Task requirements ::
Everything in the data that follows should be given again verbatim, except the images.

The data ::
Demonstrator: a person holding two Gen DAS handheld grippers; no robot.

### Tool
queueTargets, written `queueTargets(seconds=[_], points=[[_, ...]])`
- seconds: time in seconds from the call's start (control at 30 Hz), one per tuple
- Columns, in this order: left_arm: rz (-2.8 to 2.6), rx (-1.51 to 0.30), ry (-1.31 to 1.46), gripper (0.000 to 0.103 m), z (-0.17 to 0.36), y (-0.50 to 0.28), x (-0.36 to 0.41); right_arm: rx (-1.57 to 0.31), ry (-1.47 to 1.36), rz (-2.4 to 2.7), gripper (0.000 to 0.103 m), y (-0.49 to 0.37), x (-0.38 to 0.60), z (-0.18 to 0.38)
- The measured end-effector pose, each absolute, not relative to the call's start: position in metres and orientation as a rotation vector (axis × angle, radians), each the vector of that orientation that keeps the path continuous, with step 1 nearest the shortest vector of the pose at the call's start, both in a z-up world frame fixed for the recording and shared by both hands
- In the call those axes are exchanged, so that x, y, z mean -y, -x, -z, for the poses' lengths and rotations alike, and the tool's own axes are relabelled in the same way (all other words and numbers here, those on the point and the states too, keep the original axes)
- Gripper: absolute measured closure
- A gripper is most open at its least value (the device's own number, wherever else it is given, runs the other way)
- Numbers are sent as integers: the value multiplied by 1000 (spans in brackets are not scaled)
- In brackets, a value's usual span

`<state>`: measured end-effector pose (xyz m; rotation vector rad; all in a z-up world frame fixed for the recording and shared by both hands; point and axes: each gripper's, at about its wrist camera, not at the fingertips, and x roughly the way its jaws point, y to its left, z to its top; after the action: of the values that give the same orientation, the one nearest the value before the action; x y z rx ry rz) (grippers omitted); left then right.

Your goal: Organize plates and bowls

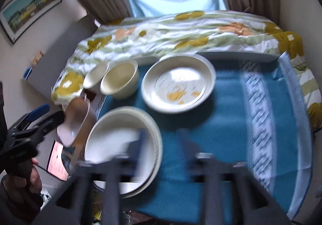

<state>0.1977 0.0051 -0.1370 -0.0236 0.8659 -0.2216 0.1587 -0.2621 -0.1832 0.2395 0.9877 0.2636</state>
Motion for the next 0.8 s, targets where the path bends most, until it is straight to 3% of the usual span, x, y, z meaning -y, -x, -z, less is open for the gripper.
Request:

Completed exercise ::
Demonstrator: a person holding two Gen DAS handheld grippers; no robot.

### Tool
queueTargets, written `queueTargets(seconds=[_], points=[[_, ...]])`
- seconds: time in seconds from the call's start (control at 30 Hz), one per tuple
- Columns, in this order: left_arm: rz (-2.8 to 2.6), rx (-1.51 to 0.30), ry (-1.31 to 1.46), gripper (0.000 to 0.103 m), z (-0.17 to 0.36), y (-0.50 to 0.28), x (-0.36 to 0.41); right_arm: rx (-1.57 to 0.31), ry (-1.47 to 1.36), rz (-2.4 to 2.7), gripper (0.000 to 0.103 m), y (-0.49 to 0.37), x (-0.38 to 0.60), z (-0.18 to 0.38)
- The measured end-effector pose, each absolute, not relative to the call's start: position in metres and orientation as a rotation vector (axis × angle, radians), each the vector of that orientation that keeps the path continuous, with step 1 nearest the shortest vector of the pose at the call's start, both in a z-up world frame fixed for the recording and shared by both hands
- In the call those axes are exchanged, so that x, y, z mean -y, -x, -z, for the poses' lengths and rotations alike, and the tool's own axes are relabelled in the same way (all other words and numbers here, those on the point and the states too, keep the original axes)
- Gripper: absolute measured closure
- A gripper is most open at its least value (the device's own number, wherever else it is given, runs the other way)
- Numbers are sent as integers: the value multiplied by 1000 (spans in brackets are not scaled)
- In brackets, a value's usual span

`<state>`: measured end-effector pose (xyz m; rotation vector rad; all in a z-up world frame fixed for the recording and shared by both hands; point and axes: each gripper's, at about its wrist camera, not at the fingertips, and x roughly the way its jaws point, y to its left, z to its top; after the action: of the values that give the same orientation, the one nearest the value before the action; x y z rx ry rz) (grippers omitted); left then right.

Your goal: Organize plates and bowls


<state>0.1977 0.0051 -0.1370 -0.0236 0.8659 -0.2216 0.1587 -0.2621 -0.1832 0.2395 0.9877 0.2636</state>
Motion for the next 0.8 s, targets where the path bends most, until it is straight to 3% of the usual span, x, y, z meaning -y, -x, -z, less is open for the gripper.
Request:

This output contains the full answer.